**What is required**
I'd like the line containing "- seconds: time" and every line below it, to the end of the material, repeated exactly and with nothing else.

**Information supplied**
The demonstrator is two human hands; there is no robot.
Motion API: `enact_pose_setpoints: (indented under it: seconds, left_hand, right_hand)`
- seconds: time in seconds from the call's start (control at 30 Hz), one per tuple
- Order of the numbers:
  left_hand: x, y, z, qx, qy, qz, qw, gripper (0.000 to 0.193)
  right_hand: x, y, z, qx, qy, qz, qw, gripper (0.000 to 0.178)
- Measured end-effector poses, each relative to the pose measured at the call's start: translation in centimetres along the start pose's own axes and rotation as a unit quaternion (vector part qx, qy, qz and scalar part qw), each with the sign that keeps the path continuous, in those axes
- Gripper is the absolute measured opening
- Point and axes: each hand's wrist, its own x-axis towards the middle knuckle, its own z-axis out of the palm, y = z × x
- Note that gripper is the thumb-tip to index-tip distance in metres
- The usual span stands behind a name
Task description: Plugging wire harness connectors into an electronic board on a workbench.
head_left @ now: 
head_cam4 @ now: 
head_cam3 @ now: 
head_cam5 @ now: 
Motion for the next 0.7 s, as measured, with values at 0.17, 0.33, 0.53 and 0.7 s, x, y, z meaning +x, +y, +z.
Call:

**Solved problem**
- seconds: time in seconds from the call's start (control at 30 Hz), one per tuple
- Order of the numbers:
  left_hand: x, y, z, qx, qy, qz, qw, gripper (0.000 to 0.193)
  right_hand: x, y, z, qx, qy, qz, qw, gripper (0.000 to 0.178)
- Measured end-effector poses, each relative to the pose measured at the call's start: translation in centimetres along the start pose's own axes and rotation as a unit quaternion (vector part qx, qy, qz and scalar part qw), each with the sign that keeps the path continuous, in those axes
- Gripper is the absolute measured opening
- Point and axes: each hand's wrist, its own x-axis towards the middle knuckle, its own z-axis out of the palm, y = z × x
- Note that gripper is the thumb-tip to index-tip distance in metres
- The usual span stands behind a name
Task description: Plugging wire harness connectors into an electronic board on a workbench.
head_left @ now: 
head_cam4 @ now: 
head_cam3 @ now: 
head_cam5 @ now: 
Motion for the next 0.7 s, as measured, with values at 0.17, 0.33, 0.53 and 0.7 s, x, y, z meaning +x, +y, +z.
Call:

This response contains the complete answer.